BRIEF:
Search the material and gather each line with "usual" in it.

EXERCISE INPUT:
◆ ◆ ◆ ◆ ◆ ◆ ◆

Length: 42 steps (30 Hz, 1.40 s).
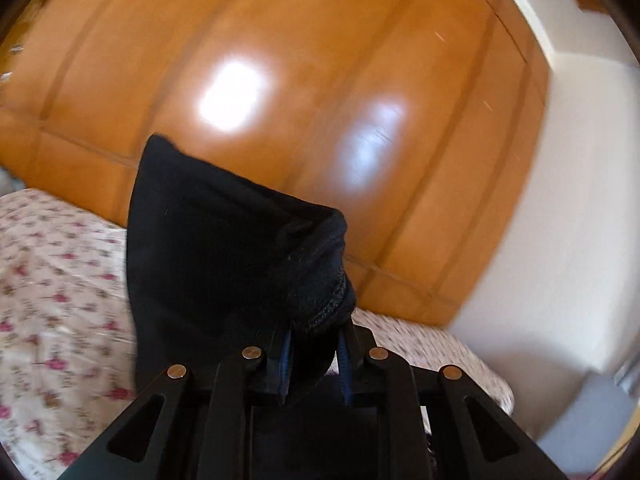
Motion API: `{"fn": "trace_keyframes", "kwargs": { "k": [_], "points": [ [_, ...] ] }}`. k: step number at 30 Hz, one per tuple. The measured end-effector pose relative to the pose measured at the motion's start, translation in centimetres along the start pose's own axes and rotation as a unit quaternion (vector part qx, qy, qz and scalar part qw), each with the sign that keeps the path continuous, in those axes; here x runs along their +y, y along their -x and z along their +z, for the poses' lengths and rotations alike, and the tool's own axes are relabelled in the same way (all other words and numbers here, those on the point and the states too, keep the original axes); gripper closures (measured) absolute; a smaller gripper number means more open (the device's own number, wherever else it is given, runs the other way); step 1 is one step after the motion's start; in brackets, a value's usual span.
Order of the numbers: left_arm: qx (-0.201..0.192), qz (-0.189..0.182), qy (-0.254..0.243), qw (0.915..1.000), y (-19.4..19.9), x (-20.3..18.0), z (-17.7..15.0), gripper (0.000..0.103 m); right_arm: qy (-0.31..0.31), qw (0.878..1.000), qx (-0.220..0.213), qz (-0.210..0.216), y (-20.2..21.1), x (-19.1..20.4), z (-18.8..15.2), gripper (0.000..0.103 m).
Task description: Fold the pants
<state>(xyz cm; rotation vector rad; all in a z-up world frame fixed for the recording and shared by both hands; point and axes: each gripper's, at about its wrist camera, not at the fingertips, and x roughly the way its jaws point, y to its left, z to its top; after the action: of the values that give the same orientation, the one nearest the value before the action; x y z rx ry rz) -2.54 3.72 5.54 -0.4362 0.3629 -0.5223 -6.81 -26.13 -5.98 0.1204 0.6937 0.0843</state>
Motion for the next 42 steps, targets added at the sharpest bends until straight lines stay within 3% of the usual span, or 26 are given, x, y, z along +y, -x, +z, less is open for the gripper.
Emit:
{"fn": "trace_keyframes", "kwargs": {
  "k": [8, 12, 15, 21, 24, 26, 28, 32, 33, 36, 40, 42],
  "points": [
    [0.105, -0.064, -0.043, 0.9915, -6.3, -4.1, -4.7, 0.085, -0.052, 0.998, -0.012, -0.014, 0.5, -2.7, 0.8, 0.056],
    [0.149, -0.077, -0.075, 0.9829, -8.5, -5.6, -7.5, 0.085, -0.107, 0.993, -0.047, 0.032, 1.8, -4.7, 1.6, 0.055],
    [0.179, -0.066, -0.100, 0.9765, -10.1, -5.9, -9.5, 0.085, -0.154, 0.980, -0.059, 0.110, 2.3, -5.6, 2.2, 0.045],
    [0.190, -0.058, -0.123, 0.9723, -10.5, -6.0, -11.4, 0.085, -0.188, 0.954, -0.003, 0.232, 0.4, -4.3, 2.3, 0.040],
    [0.193, -0.054, -0.140, 0.9697, -10.4, -7.0, -11.9, 0.085, -0.225, 0.939, 0.025, 0.259, -1.3, -4.1, 1.8, 0.038],
    [0.194, -0.053, -0.158, 0.9667, -10.6, -7.3, -12.4, 0.085, -0.268, 0.918, 0.060, 0.285, -2.9, -4.5, 1.4, 0.036],
    [0.197, -0.053, -0.187, 0.9610, -10.4, -8.1, -12.9, 0.085, -0.296, 0.905, 0.080, 0.294, -3.8, -4.8, 1.1, 0.034],
    [0.198, -0.060, -0.249, 0.9464, -10.2, -9.9, -14.4, 0.085, -0.296, 0.898, 0.073, 0.318, -3.5, -4.5, 1.4, 0.034],
    [0.194, -0.063, -0.261, 0.9436, -10.0, -10.4, -14.6, 0.085, -0.287, 0.901, 0.071, 0.317, -3.4, -4.1, 1.5, 0.035],
    [0.179, -0.067, -0.281, 0.9404, -9.7, -11.3, -14.8, 0.085, -0.221, 0.935, 0.051, 0.274, -2.2, -3.3, 2.5, 0.087],
    [0.175, -0.083, -0.276, 0.9413, -9.3, -11.3, -14.3, 0.077, -0.182, 0.951, 0.026, 0.250, -0.9, -3.0, 3.3, 0.088],
    [0.179, -0.112, -0.263, 0.9414, -8.6, -11.0, -14.2, 0.072, -0.168, 0.958, 0.022, 0.231, -0.8, -3.3, 3.5, 0.088]
  ]
}}
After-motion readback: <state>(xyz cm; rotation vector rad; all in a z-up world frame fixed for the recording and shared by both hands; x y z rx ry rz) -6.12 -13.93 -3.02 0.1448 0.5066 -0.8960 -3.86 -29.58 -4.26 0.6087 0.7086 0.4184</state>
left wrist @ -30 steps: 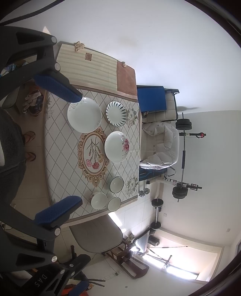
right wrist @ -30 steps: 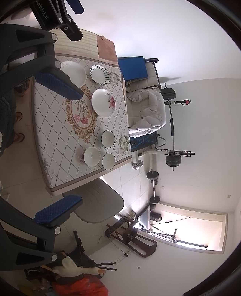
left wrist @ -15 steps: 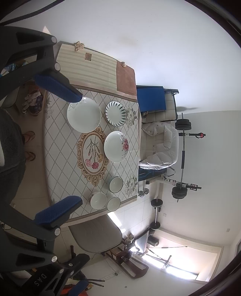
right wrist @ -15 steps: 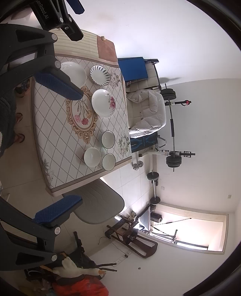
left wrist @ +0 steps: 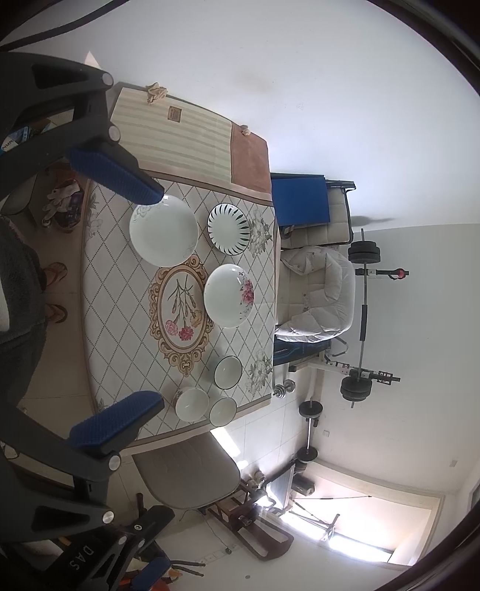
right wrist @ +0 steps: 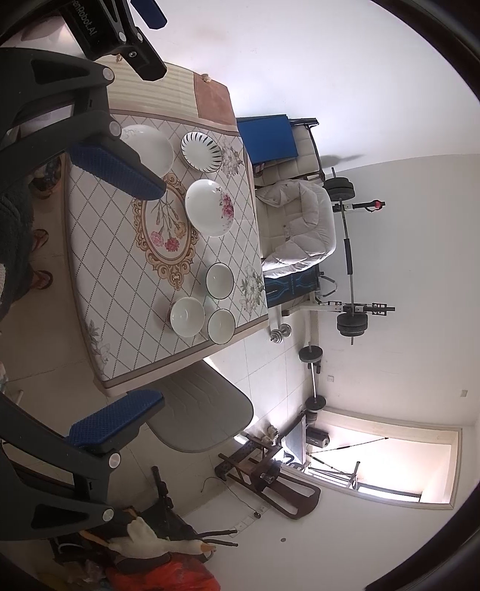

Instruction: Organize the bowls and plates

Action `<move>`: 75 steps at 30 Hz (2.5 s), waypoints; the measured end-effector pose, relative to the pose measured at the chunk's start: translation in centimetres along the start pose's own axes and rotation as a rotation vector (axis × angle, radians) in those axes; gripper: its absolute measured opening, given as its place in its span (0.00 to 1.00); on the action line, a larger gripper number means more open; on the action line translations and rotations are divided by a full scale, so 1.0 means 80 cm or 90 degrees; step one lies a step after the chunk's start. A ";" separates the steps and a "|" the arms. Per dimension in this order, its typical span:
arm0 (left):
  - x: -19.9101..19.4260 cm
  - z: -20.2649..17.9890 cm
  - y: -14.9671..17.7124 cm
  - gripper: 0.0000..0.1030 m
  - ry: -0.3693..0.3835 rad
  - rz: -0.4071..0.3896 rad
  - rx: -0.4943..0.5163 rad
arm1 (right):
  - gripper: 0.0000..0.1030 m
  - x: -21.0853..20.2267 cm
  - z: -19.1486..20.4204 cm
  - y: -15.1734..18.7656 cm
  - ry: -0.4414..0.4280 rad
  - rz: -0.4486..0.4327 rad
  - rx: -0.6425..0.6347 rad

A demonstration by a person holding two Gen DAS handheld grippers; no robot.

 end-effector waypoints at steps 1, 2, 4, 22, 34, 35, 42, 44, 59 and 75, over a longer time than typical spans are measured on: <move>0.004 0.001 -0.002 1.00 0.000 -0.005 -0.007 | 1.00 0.007 -0.002 -0.001 0.002 -0.003 -0.001; 0.009 0.003 -0.005 1.00 -0.005 -0.010 -0.015 | 1.00 0.018 -0.006 -0.002 -0.001 -0.012 -0.004; 0.027 0.010 -0.010 1.00 -0.017 -0.004 -0.029 | 1.00 0.043 -0.008 -0.005 -0.020 -0.029 -0.023; 0.388 0.193 -0.015 0.92 -0.104 0.215 -0.049 | 1.00 0.503 0.179 0.020 -0.213 0.298 -0.095; 0.634 0.216 0.056 0.56 0.045 0.423 0.042 | 0.89 0.745 0.260 0.128 -0.268 0.531 0.015; 0.645 0.213 0.060 0.55 0.059 0.435 0.045 | 0.86 0.755 0.260 0.134 -0.268 0.543 0.029; 0.702 0.201 0.079 0.41 0.114 0.484 0.053 | 0.71 0.795 0.256 0.172 -0.302 0.598 0.103; 0.707 0.199 0.085 0.40 0.118 0.492 0.057 | 0.67 0.800 0.258 0.182 -0.311 0.608 0.105; 0.708 0.188 0.103 0.30 0.107 0.486 0.053 | 0.18 0.808 0.265 0.193 -0.337 0.613 0.093; 0.662 0.125 0.077 0.24 0.127 0.451 0.090 | 0.18 0.780 0.164 0.155 -0.317 0.553 0.148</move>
Point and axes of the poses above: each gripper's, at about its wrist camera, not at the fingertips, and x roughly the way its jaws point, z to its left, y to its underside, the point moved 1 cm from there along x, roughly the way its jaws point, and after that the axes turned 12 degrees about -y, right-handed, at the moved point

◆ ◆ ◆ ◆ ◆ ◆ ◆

COMPLETED TASK:
Motion API: `{"fn": "trace_keyframes", "kwargs": { "k": [_], "points": [ [_, ...] ] }}`. k: step number at 30 Hz, one per tuple. The measured end-effector pose relative to the pose measured at the motion's start, translation in centimetres along the start pose's own axes and rotation as a unit quaternion (vector part qx, qy, qz and scalar part qw), each with the sign that keeps the path continuous, in those axes; here x runs along their +y, y along their -x and z along their +z, for the poses' lengths and rotations alike, and the tool's own axes are relabelled in the same way (all other words and numbers here, those on the point and the states too, keep the original axes); gripper closures (measured) absolute; a smaller gripper number means more open (the device's own number, wherever else it is given, runs the other way); step 1 is one step after the motion's start; in brackets, a value's usual span.
Motion for the next 42 steps, targets added at the sharpest bends until straight lines stay within 3% of the usual span, or 26 are given, x, y, z along +y, -x, +z, less is open for the gripper.

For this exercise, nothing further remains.